13 Steps to prepare your business for the IR35 Off-Payroll reforms.

13 Steps to prepare your business for the IR35 Off-Payroll reforms.

As lessons from the Off-payroll reforms in the public sector suggest, planning, not only for agencies but throughout the supply chain, is a crucial component to the level of success businesses will have in managing and adapting to the changes ahead.

Below is a brief step by step guide to some of the preparations your business should be taking to ensure you are in a position to manage the reforms effectively:

1.If you haven’t already, to set up a steering committee to lead on readying your business for IR35 reform. This will include a full impact assessment on your contractor base and clients, as well as taking responsibility for the preparation, planning, decision making, communications, implementation and project management of your chosen strategy. Ideally this group should include representation from senior management, sales, Legal & Compliance, payroll & HR and IT.

2. Prepare and train your consultants to educate and manage communications with clients and contractors. The public sector experience in 2017 suggests many consultants found this process very challenging, especially within tight time frames, so providing the right internal support and guidance will be key to their and therefore your success. Many contractors and clients may want to understand your plans and the ways you are able to support them.

3. Identify the population of contractors that will likely be in scope of new rules by conducting a supply chain review and communications with your clients (including RPO/MSP relationships).

4. Classify which of the contractors have highly sought-after and transferable skills and which ones may not.

5. Converse with clients about those contractors who if classed as inside IR35 are likely to leave or demand rate increases.

6. Educate clients around the proposed reforms, as well as their options and the implications of these decisions, including, for in scope assessments, increased costs, potential loss of talent and associated delays and costs to projects, and risk of employment right claims where there is a change in status.

7. To prepare for PSC’s classed as inside of IR35, start to review and scope out what changes are necessary to your software in order to handle the correct payroll and accounting treatment (the public sector experience showed that this can be both challenging and costly), or bed in alternatives such as a fully audited, compliant and reliable Umbrella provider like Parasol.

8. Consider if changes are needed to your contracts, policies and marketing. Aspects such as insurances and invoice discounting arrangements may also need to be discussed and managed.
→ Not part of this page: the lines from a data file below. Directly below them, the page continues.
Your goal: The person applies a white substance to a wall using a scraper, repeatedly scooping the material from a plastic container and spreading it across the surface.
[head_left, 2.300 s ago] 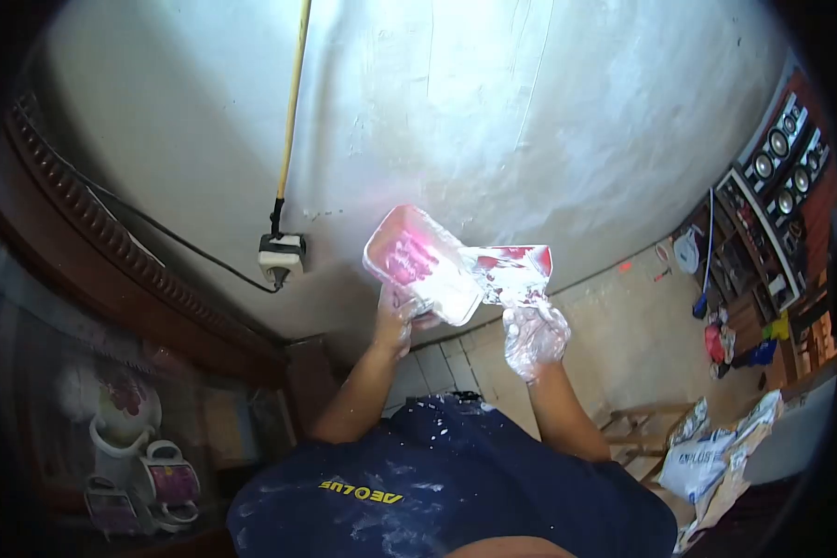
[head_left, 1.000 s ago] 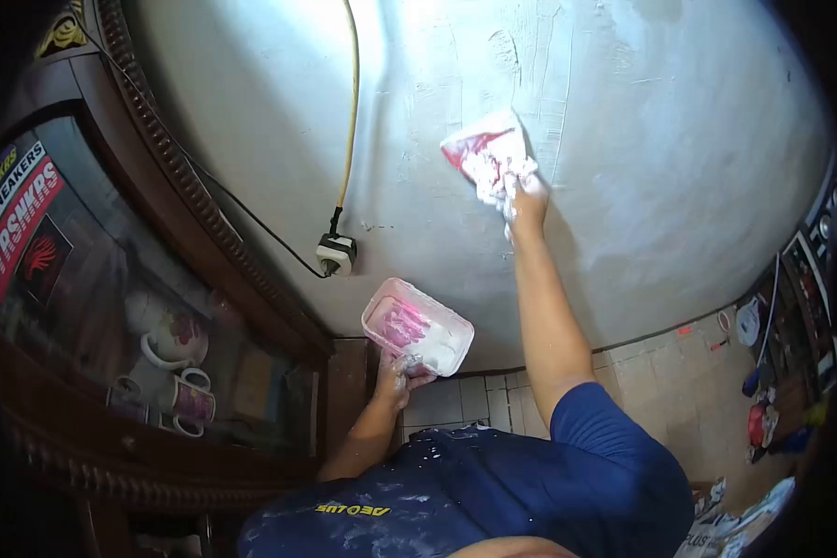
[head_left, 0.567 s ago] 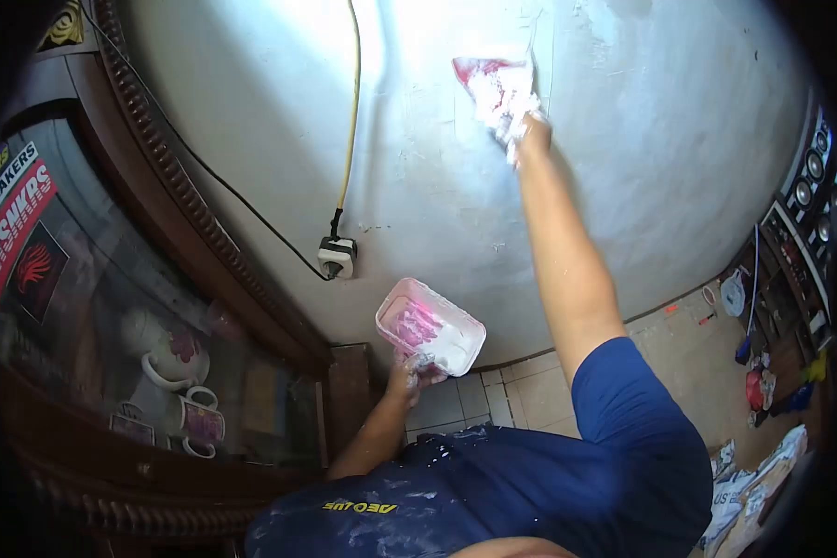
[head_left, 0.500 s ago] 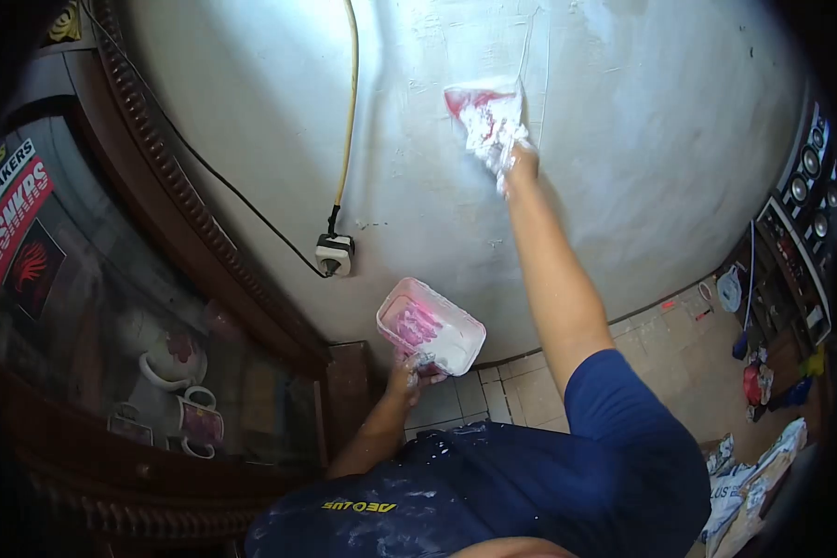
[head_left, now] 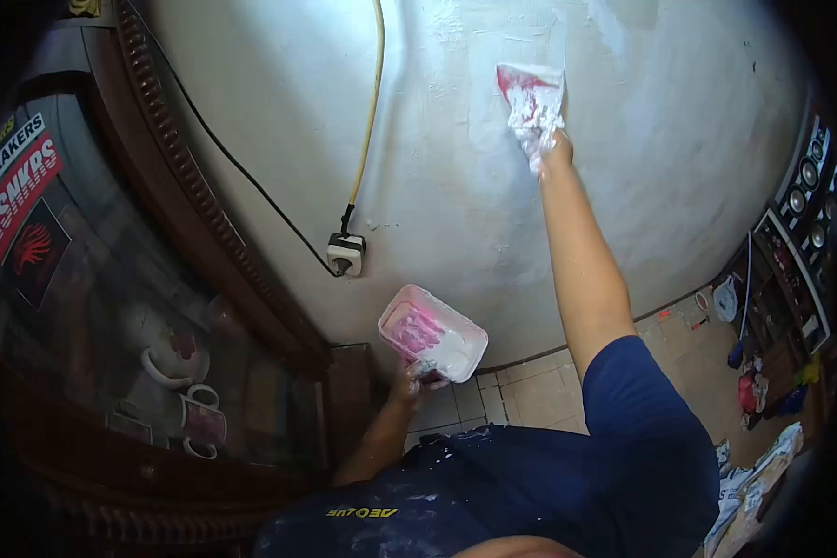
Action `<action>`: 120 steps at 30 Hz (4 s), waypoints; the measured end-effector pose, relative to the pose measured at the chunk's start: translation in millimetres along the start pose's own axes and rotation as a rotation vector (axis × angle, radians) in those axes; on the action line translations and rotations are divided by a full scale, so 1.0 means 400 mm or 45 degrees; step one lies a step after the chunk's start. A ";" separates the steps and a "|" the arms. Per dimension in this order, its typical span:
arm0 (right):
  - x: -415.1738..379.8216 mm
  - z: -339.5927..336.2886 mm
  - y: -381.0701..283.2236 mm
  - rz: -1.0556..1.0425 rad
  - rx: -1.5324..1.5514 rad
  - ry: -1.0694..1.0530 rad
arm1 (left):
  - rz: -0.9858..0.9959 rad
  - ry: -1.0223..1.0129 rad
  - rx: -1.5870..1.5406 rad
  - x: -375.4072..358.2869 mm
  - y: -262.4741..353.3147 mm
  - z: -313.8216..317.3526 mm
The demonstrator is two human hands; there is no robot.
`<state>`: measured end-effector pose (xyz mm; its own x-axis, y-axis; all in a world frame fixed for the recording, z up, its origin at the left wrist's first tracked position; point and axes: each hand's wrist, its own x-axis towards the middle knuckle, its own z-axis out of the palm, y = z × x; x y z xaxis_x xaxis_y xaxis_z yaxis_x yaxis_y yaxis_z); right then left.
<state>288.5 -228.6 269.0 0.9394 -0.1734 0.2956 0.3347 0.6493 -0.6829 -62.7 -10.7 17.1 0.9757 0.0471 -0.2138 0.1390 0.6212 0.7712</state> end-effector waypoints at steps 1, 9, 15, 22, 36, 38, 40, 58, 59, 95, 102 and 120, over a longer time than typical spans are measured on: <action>-0.057 -0.054 0.060 0.036 -0.026 0.024 | -0.008 -0.012 0.011 -0.001 0.002 -0.004; -0.436 -0.167 0.140 0.353 0.077 0.086 | 0.044 -0.044 0.056 0.000 0.015 -0.019; -0.119 0.042 -0.199 -0.027 0.194 -0.144 | -0.009 -0.113 0.041 0.020 0.005 -0.010; 0.098 0.023 -0.151 -0.045 0.013 0.004 | 0.004 -0.048 0.072 0.031 -0.010 0.017; -0.551 -0.394 0.073 0.774 0.231 0.009 | 0.069 -0.149 -0.023 0.092 -0.004 0.029; -0.546 -0.363 0.007 0.581 0.233 0.018 | 0.076 -0.131 0.009 0.083 0.018 0.086; -0.544 -0.350 -0.036 0.473 0.288 -0.066 | 0.044 -0.159 0.037 0.083 0.030 0.117; -0.635 -0.203 -0.101 0.182 0.388 -0.217 | 0.028 -0.250 -0.034 0.086 0.015 0.108; -0.628 -0.200 -0.090 0.191 0.393 -0.220 | 0.032 -0.241 -0.034 0.078 0.015 0.103; -0.148 0.052 -0.093 0.228 0.073 -0.194 | 0.003 -0.062 -0.059 0.022 -0.001 -0.089; -0.099 -0.016 0.033 0.125 -0.288 0.140 | -0.065 -0.028 -0.118 0.017 -0.008 -0.060; -0.100 0.133 -0.059 -0.011 -0.218 0.035 | -0.043 -0.021 -0.023 -0.003 0.020 -0.005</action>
<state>239.2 -197.5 308.9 0.9374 -0.2000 0.2852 0.3482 0.5125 -0.7850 -62.9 -4.1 22.2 0.9732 0.0131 -0.2295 0.1689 0.6365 0.7526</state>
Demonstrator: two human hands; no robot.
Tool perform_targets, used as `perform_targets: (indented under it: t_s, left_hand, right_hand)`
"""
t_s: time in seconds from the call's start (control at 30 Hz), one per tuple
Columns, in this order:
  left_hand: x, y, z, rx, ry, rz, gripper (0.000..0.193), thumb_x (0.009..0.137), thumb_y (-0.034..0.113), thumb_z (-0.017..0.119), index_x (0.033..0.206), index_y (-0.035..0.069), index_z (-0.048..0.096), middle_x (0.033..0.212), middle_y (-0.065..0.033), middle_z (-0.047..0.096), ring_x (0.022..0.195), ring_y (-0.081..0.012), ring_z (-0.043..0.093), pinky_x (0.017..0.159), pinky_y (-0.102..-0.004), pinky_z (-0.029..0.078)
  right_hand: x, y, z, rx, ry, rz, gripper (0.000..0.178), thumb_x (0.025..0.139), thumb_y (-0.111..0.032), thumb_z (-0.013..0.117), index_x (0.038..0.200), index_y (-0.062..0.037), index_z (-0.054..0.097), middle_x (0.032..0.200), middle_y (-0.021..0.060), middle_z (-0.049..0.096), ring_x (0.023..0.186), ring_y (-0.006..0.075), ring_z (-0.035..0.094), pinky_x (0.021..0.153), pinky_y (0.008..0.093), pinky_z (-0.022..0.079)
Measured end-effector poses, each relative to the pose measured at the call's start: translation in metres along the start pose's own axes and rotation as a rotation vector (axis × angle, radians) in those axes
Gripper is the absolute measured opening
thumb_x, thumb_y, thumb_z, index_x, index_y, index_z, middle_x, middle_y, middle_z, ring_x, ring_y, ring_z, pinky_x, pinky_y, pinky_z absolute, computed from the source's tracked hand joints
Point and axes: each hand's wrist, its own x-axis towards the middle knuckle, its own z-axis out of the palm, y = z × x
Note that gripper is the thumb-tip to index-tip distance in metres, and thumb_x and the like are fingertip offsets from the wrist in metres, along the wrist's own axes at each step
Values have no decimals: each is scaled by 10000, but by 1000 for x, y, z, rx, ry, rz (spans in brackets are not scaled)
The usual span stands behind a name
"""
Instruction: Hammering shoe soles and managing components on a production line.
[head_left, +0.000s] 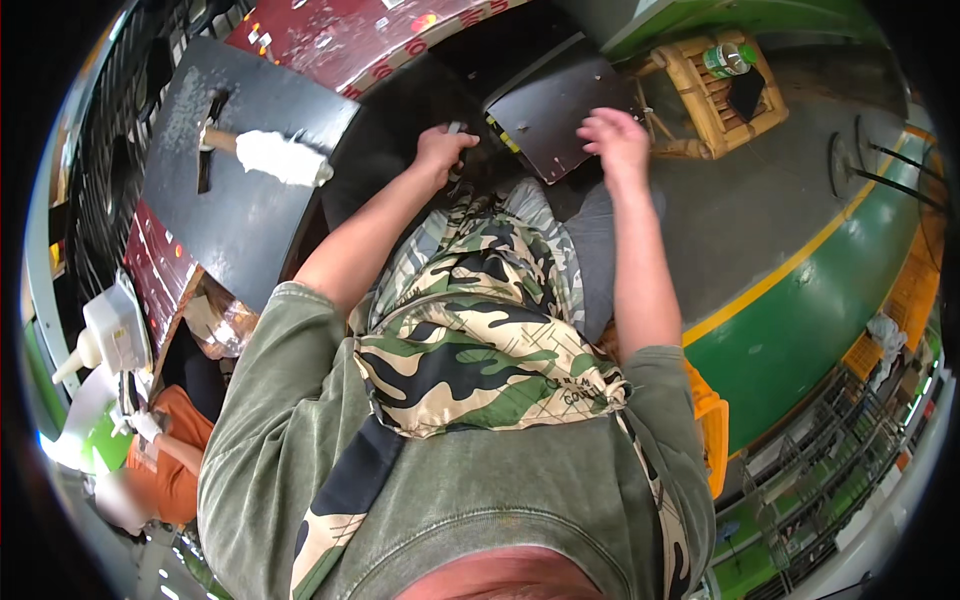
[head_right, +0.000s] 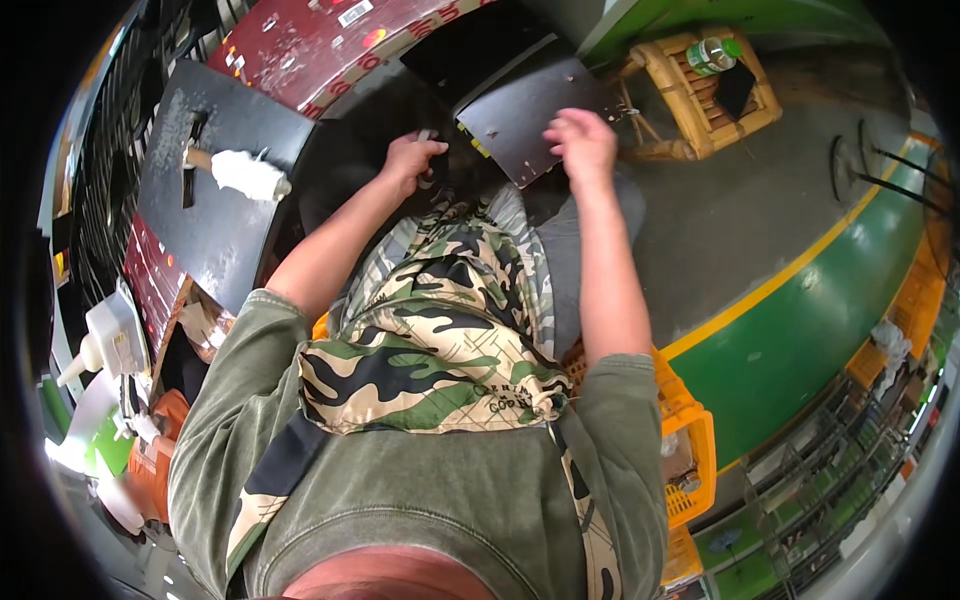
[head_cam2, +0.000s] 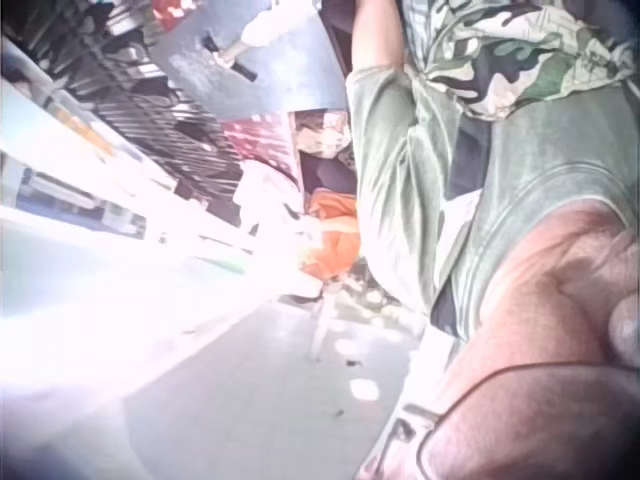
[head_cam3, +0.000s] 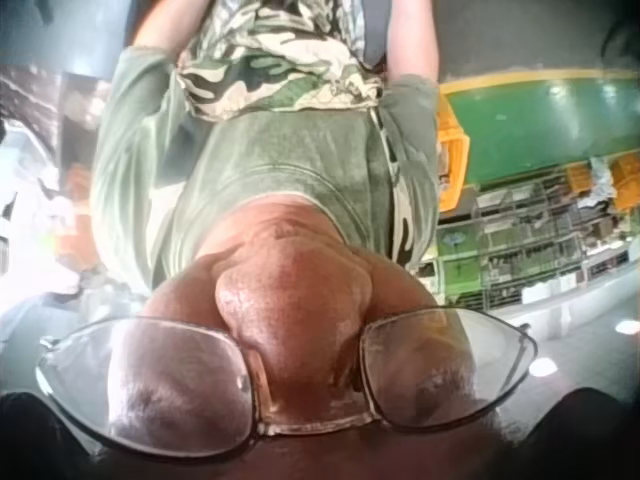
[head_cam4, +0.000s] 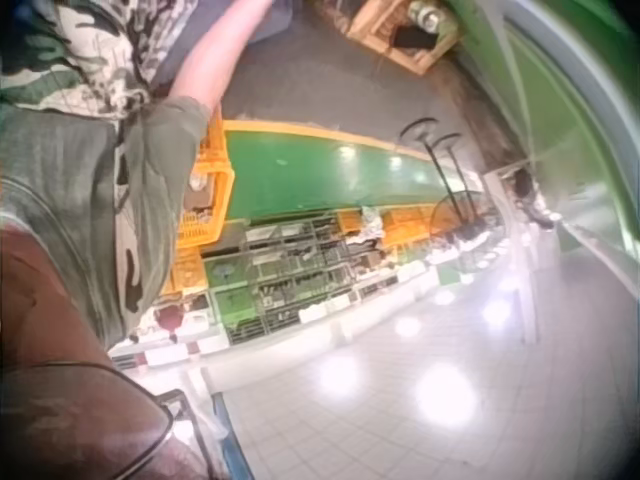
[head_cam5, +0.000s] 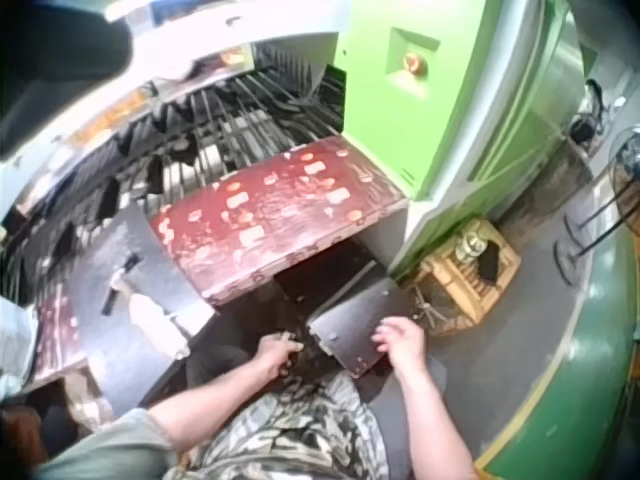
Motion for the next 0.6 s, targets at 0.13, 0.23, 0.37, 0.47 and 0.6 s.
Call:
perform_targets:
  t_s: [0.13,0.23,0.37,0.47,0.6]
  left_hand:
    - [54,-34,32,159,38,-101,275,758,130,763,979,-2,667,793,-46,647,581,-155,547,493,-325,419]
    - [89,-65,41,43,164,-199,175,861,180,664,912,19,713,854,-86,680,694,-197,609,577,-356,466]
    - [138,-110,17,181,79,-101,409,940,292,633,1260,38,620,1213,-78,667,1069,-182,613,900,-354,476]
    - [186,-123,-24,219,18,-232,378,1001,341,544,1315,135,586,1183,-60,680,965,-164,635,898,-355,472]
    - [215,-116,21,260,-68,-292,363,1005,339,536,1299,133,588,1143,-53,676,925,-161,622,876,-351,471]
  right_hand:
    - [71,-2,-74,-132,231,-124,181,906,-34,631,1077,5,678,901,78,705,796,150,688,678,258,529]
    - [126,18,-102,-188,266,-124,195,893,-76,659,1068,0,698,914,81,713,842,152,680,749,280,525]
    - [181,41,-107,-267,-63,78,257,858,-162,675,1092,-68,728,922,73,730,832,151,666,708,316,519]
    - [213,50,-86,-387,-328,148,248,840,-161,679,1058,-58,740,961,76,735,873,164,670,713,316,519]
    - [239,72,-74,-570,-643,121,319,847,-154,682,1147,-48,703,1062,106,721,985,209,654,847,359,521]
9. Plan around contract end and start dates, particularly if they are likely to overlap 6 April 2021. This may help reduce risk of retrospective claims (by HMRC and/or contractors) or allow for arrangements to be reset on the correct and planned basis.

10. Consider whether supplying contractors in other ways is appropriate, such as simply through a compliant Umbrella company. Alternative models such as outcome-based contracts, SOW’s or consultancy models may also need to be considered.

11. Alert clients to HMRC’s Spotlights and aggressive schemes which competitors or providers may offer, as well as the Criminal Finances Act (CFA) 2017 and other risks that clients will be exposed to if they are tempted to use them.

12. Review and mandate your own PSL for Umbrella and Accountancy providers to reduce your risk and ensure strict compliance (compliant providers will welcome this).

13. Partner with specialists in this area to support your business and help you prepare for the changes.

Those agencies best placed to facilitate and support these changes stand to gain significant commercial advantage by both attracting clients and contractors to their books.